> [DIRECTIONS FOR THIS TASK]:
If an entry holds a picture, leave that picture out. Give everything else again exactly.

> [TASK DATA]:
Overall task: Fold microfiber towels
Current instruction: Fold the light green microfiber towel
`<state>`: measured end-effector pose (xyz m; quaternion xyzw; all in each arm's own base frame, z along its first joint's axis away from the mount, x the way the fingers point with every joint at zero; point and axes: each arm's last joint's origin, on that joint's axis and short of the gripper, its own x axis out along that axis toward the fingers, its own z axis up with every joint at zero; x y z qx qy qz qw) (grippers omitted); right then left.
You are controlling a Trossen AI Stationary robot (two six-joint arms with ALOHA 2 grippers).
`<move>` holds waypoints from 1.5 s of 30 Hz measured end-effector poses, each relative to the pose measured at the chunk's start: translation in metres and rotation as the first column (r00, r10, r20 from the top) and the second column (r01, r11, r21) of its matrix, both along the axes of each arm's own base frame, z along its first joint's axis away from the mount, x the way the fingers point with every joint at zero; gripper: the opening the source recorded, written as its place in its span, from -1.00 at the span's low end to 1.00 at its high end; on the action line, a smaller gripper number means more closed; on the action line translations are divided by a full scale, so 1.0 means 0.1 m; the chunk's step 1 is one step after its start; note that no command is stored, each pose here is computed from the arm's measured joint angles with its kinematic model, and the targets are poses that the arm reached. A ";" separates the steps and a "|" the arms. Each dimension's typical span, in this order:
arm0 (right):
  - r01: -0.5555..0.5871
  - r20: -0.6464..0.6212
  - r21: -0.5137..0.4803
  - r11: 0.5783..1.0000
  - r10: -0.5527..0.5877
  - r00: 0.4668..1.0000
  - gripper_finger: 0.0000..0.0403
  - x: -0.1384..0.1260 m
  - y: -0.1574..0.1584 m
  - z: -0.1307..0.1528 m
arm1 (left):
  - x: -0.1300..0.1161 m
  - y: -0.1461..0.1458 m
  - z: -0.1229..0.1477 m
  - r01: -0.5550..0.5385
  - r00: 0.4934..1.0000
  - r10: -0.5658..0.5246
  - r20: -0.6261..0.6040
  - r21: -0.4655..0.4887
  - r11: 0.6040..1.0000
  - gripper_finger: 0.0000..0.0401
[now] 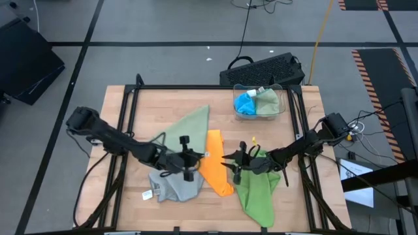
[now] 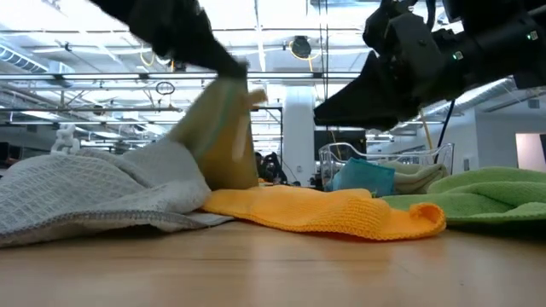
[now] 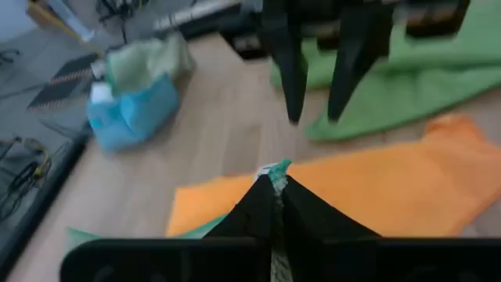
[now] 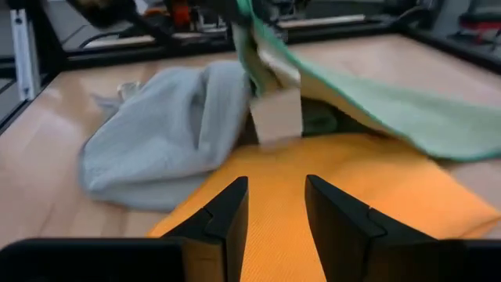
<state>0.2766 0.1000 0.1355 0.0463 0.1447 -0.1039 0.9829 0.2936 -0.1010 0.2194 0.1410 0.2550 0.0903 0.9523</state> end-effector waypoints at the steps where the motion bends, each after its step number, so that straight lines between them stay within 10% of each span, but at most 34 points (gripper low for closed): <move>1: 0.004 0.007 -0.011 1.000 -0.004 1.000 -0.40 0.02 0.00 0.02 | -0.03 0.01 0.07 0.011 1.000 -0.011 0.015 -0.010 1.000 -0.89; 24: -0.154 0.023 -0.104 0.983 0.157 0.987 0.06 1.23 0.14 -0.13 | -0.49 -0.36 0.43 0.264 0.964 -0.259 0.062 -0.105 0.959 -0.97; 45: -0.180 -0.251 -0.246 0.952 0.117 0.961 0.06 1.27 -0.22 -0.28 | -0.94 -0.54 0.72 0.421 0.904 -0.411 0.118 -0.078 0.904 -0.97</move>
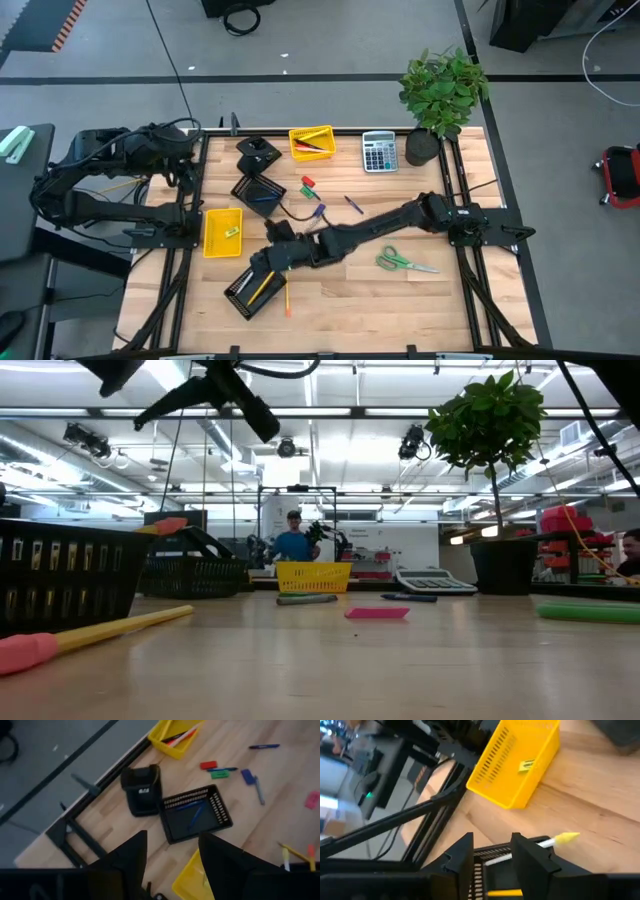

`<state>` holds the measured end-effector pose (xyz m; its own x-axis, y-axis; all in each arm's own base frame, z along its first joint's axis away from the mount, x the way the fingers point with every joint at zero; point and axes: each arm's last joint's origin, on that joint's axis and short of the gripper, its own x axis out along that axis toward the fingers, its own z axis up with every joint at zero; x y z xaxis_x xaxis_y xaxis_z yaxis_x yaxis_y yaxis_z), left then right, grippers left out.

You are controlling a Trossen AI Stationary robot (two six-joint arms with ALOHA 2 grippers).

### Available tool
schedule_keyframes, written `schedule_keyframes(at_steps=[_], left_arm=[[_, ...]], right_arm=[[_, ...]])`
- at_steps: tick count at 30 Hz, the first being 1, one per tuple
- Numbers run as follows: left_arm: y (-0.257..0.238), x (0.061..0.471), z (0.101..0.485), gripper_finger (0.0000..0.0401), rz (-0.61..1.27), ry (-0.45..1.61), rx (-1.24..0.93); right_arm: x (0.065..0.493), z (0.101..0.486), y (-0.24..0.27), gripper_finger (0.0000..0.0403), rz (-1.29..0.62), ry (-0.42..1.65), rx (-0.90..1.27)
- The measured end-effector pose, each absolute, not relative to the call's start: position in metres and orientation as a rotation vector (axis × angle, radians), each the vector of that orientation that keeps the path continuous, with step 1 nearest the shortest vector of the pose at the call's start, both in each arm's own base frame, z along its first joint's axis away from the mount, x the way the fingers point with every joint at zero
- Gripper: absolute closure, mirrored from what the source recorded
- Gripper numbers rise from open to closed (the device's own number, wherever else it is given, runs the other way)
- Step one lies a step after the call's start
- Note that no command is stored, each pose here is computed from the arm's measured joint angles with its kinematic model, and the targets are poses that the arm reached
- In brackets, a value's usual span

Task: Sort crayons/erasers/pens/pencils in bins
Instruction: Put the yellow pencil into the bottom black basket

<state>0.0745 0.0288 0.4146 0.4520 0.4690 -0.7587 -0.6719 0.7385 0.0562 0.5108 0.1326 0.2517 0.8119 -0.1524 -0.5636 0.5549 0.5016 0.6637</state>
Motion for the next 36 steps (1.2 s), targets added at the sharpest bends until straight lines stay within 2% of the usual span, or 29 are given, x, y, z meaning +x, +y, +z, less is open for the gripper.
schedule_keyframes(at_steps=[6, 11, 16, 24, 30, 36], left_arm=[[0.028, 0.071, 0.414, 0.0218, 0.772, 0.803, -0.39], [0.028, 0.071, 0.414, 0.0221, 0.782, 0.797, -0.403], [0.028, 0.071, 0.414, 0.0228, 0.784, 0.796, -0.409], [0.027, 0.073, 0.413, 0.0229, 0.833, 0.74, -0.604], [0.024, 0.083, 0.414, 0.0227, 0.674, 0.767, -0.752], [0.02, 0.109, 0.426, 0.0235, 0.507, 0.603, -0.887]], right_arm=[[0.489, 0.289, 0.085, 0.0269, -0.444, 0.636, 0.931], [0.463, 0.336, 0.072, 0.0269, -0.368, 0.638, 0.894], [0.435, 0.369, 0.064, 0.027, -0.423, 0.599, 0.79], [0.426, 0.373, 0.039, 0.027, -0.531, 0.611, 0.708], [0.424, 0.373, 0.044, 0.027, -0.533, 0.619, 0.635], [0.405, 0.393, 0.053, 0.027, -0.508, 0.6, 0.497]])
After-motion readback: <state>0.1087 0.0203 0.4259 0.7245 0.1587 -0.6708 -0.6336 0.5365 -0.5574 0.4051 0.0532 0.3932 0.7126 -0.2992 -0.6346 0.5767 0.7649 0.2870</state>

> [THE ANSWER]:
Overall task: Fold microfiber towels
Current instruction: Fold the light green microfiber towel
`<state>`: measured end-effector pose (xyz m; quaternion xyzw; all in each arm's own base frame, z along its first joint's axis away from the mount, x the way the fingers point with every joint at zero; point and axes: each arm's last joint's origin, on that joint's axis and short of the gripper, its own x axis out along that axis toward the fingers, its own z axis up with every joint at zero; x y z qx qy qz qw) (grippers omitted); right then left.
You are controlling a Trossen AI Stationary robot (two six-joint arms with ALOHA 2 grippers).
`<move>` holds waypoints from 1.5 s of 30 Hz measured end-effector poses, each relative to the pose measured at the chunk's start: translation in metres and rotation as the first column (r00, r10, r20 from the top) and the second column (r01, r11, r21) of its matrix, both along the axes of each arm's own base frame, z along its first joint's axis away from the mount, x the way the fingers point with every joint at zero; gripper: the opening the source recorded, written as its place in its span, from -1.00 at the span's low end to 1.00 at its high end; on the action line, a smaller gripper number means more closed; on the action line translations are divided by a full scale, so 1.0 means 0.1 m; the chunk's step 1 is one step after its start; note that no command is stored, each pose here is computed from the arm's measured joint angles with its kinematic model, and the targets are poses that the arm reached. A ";" separates the steps and a "|" the arms. Each dimension's typical span, in this order:
arm0 (right):
  - r01: -0.5555..0.5871
  - r20: -0.6464..0.6212
  - r21: -0.5137..0.4803
  - r11: 0.5783..1.0000
  - r10: -0.5527..0.5877
  - r00: 0.4668..1.0000
  - gripper_finger: 0.0000..0.0403
  - x: -0.1384..0.1260 m
  - y: -0.1574..0.1584 m
  - z: -0.1307..0.1528 m
arm1 (left):
  - x: -0.1300..0.1161 m
  - y: -0.1461..0.1458 m
  - z: -0.1229..0.1477 m
  - r01: -0.5550..0.5385
  - r00: 0.4934..1.0000
  - r10: -0.5658..0.5246
  - r20: -0.6261..0.6040
  - r21: -0.4655..0.4887
  - r11: 0.6040..1.0000
  - gripper_finger: 0.0000..0.0401
[now] 
[now] 
[now] 
[now] 
<state>0.2766 0.1000 0.1355 0.0463 0.1447 -0.1039 0.9829 0.2936 -0.1010 0.2194 0.1410 0.2550 0.0903 0.9523</state> end-effector waypoints at the steps where the motion bends, each after its step number, so that straight lines between them stay within 10% of each span, but at most 34 points (gripper low for closed): <move>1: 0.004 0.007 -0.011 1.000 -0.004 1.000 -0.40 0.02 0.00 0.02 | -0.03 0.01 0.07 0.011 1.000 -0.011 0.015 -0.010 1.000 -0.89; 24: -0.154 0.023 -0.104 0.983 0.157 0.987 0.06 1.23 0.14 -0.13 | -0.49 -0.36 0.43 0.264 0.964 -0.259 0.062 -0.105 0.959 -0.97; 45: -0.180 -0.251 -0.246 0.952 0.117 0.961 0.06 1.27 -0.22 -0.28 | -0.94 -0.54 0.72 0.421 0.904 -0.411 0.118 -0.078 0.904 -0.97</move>

`<state>` holds the measured end-effector pose (xyz m; its own x-axis, y-axis; all in each arm's own base frame, z along its first joint's axis away from the mount, x the way the fingers point with every joint at zero; point and axes: each arm's last joint's origin, on that joint's axis and short of the gripper, its own x axis out along that axis toward the fingers, its own z axis up with every joint at zero; x y z xaxis_x xaxis_y xaxis_z yaxis_x yaxis_y yaxis_z), left then right, grippers left out.

You are controlling a Trossen AI Stationary robot (two six-joint arms with ALOHA 2 grippers).

### Available tool
schedule_keyframes, written `schedule_keyframes(at_steps=[_], left_arm=[[_, ...]], right_arm=[[_, ...]])`
- at_steps: tick count at 30 Hz, the first being 1, one per tuple
- Numbers run as follows: left_arm: y (-0.257..0.238), x (0.061..0.471), z (0.101..0.485), gripper_finger (0.0000..0.0401), rz (-0.61..1.27), ry (-0.45..1.61), rx (-1.24..0.93); right_arm: x (0.065..0.493), z (0.101..0.486), y (-0.24..0.27), gripper_finger (0.0000..0.0403), rz (-1.29..0.62), ry (-0.42..1.65), rx (-0.90..1.27)
- The measured end-effector pose, each absolute, not relative to the call's start: position in metres and orientation as a rotation vector (axis × angle, radians), each the vector of that orientation that keeps the path continuous, with step 1 nearest the shortest vector of the pose at the call's start, both in each arm's own base frame, z along its first joint's axis away from the mount, x the way the fingers point with every joint at zero
- Gripper: absolute closure, mirrored from what the source recorded
- Gripper numbers rise from open to closed (the device's own number, wherever else it is given, runs the other way)
- Step one lies a step after the call's start
- Note that no command is stored, each pose here is computed from the arm's measured joint angles with its kinematic model, and the targets are poses that the arm reached
- In brackets, a value's usual span

Task: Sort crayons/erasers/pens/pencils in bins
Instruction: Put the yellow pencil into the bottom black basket

<state>0.0745 0.0288 0.4146 0.4520 0.4690 -0.7587 -0.6719 0.7385 0.0562 0.5108 0.1326 0.2517 0.8119 -0.1524 -0.5636 0.5549 0.5016 0.6637</state>
Motion for the next 36 steps (1.2 s), targets added at the sharpest bends until straight lines stay within 2% of the usual span, or 29 are given, x, y, z meaning +x, +y, +z, less is open for the gripper.
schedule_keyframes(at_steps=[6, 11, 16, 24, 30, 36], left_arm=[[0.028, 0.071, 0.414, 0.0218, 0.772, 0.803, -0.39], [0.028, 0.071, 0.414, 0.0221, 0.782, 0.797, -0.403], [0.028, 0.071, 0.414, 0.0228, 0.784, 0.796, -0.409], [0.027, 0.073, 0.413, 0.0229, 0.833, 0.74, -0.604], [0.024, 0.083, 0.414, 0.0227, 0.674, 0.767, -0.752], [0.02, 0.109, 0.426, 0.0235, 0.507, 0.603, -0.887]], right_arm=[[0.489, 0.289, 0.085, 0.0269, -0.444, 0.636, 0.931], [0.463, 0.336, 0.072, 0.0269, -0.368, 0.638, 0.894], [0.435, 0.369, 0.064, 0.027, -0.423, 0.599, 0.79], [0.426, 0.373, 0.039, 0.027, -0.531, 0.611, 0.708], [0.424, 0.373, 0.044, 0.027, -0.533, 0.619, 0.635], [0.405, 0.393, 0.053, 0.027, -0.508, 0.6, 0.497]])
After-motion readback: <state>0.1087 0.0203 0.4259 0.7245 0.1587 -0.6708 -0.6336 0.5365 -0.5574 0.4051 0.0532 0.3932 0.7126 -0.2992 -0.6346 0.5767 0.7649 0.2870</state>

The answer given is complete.